Work task: Word for word, restate the listing that follows and leave out the images.

____ Data excerpt

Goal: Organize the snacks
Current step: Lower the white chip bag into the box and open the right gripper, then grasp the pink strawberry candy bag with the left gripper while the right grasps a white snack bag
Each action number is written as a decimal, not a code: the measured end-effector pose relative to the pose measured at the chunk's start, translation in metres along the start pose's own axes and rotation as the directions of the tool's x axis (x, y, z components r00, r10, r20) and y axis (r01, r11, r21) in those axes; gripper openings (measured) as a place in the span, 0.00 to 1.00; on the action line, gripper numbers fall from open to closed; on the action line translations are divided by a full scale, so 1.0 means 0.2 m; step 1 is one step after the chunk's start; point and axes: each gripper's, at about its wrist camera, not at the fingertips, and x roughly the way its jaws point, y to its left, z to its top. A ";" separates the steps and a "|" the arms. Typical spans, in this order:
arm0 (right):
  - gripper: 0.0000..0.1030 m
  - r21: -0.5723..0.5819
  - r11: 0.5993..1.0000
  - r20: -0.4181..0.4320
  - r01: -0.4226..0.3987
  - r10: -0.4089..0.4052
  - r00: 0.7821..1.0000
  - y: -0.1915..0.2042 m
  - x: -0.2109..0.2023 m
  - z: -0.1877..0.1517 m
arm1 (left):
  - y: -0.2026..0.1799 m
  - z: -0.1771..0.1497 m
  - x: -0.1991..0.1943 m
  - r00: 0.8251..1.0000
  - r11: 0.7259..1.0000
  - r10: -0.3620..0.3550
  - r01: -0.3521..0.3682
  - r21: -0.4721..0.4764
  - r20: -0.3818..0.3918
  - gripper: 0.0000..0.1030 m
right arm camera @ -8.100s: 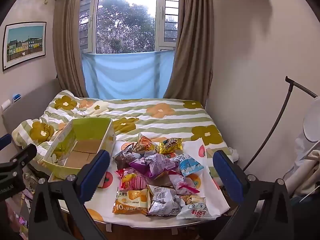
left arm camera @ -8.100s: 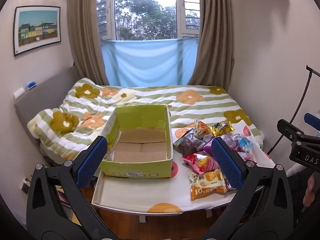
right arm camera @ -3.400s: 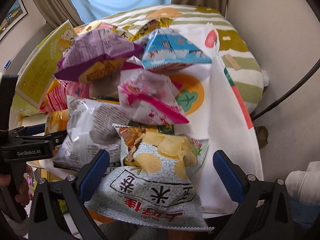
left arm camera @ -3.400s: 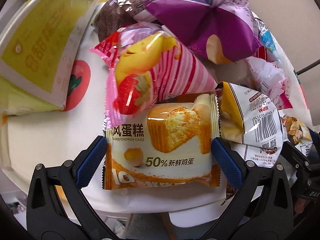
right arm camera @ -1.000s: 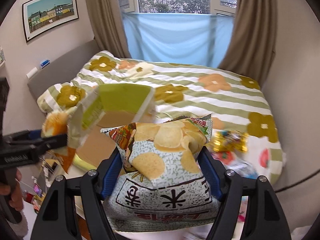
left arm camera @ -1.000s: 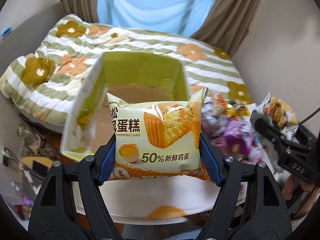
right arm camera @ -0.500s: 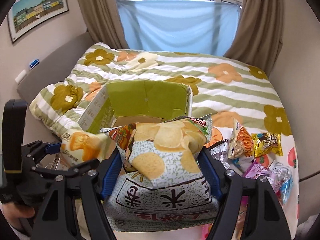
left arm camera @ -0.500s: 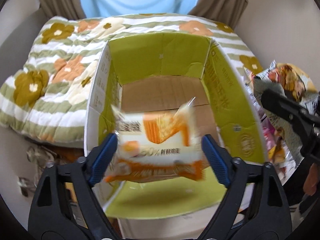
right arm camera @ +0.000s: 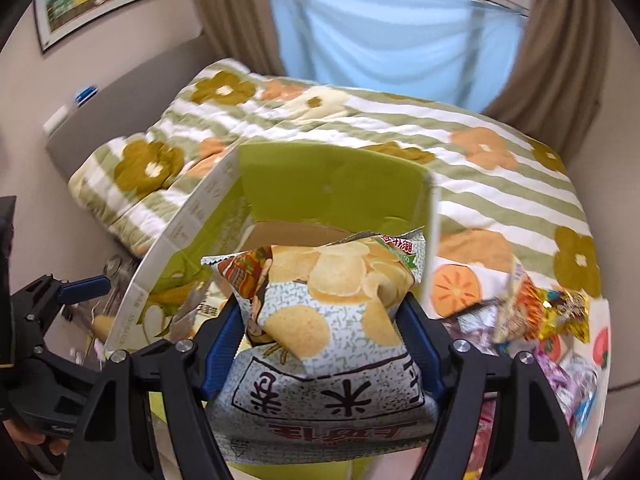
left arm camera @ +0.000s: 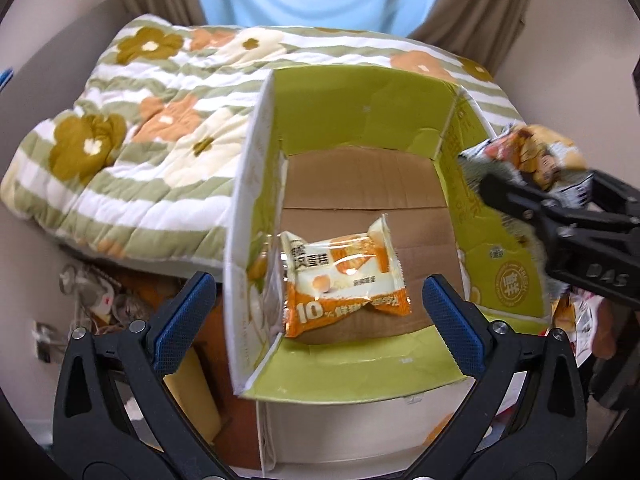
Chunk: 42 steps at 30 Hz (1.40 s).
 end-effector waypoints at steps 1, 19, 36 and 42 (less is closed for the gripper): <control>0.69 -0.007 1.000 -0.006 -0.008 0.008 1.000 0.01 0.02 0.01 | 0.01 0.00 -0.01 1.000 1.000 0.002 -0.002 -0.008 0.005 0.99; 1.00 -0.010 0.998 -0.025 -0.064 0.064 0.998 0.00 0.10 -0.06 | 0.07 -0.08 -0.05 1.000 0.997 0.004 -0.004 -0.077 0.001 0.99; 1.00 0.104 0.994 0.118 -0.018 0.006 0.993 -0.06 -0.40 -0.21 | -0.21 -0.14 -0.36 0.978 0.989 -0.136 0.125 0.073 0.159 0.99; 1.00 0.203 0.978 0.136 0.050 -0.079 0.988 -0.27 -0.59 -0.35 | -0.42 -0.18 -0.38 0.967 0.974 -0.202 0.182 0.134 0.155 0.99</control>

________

Answer space:
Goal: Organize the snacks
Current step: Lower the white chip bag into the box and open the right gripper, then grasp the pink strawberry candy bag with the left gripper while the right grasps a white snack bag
Each action number is written as a decimal, not a code: the measured end-effector pose relative to the pose measured at the chunk's start, translation in metres along the start pose's own axes and rotation as the directions of the tool's x axis (x, y, z components r00, r10, r20) and y axis (r01, r11, r21) in those axes; gripper openings (measured) as a place in the span, 0.00 to 1.00; on the action line, gripper numbers fall from open to closed; on the action line translations are divided by a full scale, so 1.0 means 0.2 m; step 1 is one step after the chunk's start; point and axes: each gripper's, at about its wrist camera, not at the fingertips, and x roughly the way its jaws point, y to its left, z to its top. A ";" separates the steps and a "|" the arms. Typical spans, in this order:
arm0 (right):
  - gripper: 0.0000..0.1030 m
  - r21: -0.5723..0.5819
  - r11: 0.5993..1.0000
  - r20: -0.4181..0.4320
  - r01: -0.4226..0.3987
  - r10: -0.4089..0.4052
  - r00: 0.7821..1.0000
  - y: -0.1915..0.2042 m
  - x: -0.2109..0.2023 m
  - z: -0.1877..0.1517 m
arm1 (left):
  - y: -0.2026..0.1799 m
  - z: -0.1771..0.1497 m
  - x: -0.1991..0.1943 m
  - r00: 0.8251..1.0000
  - r11: 0.7259..1.0000
  - r10: -0.3620..0.3550
  - r01: -0.3521..0.3682
  - r21: -0.4721..0.4764
  - r20: -0.3818..0.3918
  - gripper: 0.0000..0.1030 m
right arm camera @ -8.100s: 
left arm camera @ -8.100s: 
right arm camera @ -3.400s: 
left arm camera @ -3.400s: 
right arm camera @ -1.000s: 
left arm camera @ -1.000s: 
right arm camera @ -0.500s: 
left arm camera @ -0.500s: 
right arm camera @ +0.000s: 
left arm camera @ +0.000s: 
Chunk: 42 steps at 30 Hz (1.40 s).
 end-effector waypoints at steps 1, 19, 36 and 42 (less is closed for the gripper): <control>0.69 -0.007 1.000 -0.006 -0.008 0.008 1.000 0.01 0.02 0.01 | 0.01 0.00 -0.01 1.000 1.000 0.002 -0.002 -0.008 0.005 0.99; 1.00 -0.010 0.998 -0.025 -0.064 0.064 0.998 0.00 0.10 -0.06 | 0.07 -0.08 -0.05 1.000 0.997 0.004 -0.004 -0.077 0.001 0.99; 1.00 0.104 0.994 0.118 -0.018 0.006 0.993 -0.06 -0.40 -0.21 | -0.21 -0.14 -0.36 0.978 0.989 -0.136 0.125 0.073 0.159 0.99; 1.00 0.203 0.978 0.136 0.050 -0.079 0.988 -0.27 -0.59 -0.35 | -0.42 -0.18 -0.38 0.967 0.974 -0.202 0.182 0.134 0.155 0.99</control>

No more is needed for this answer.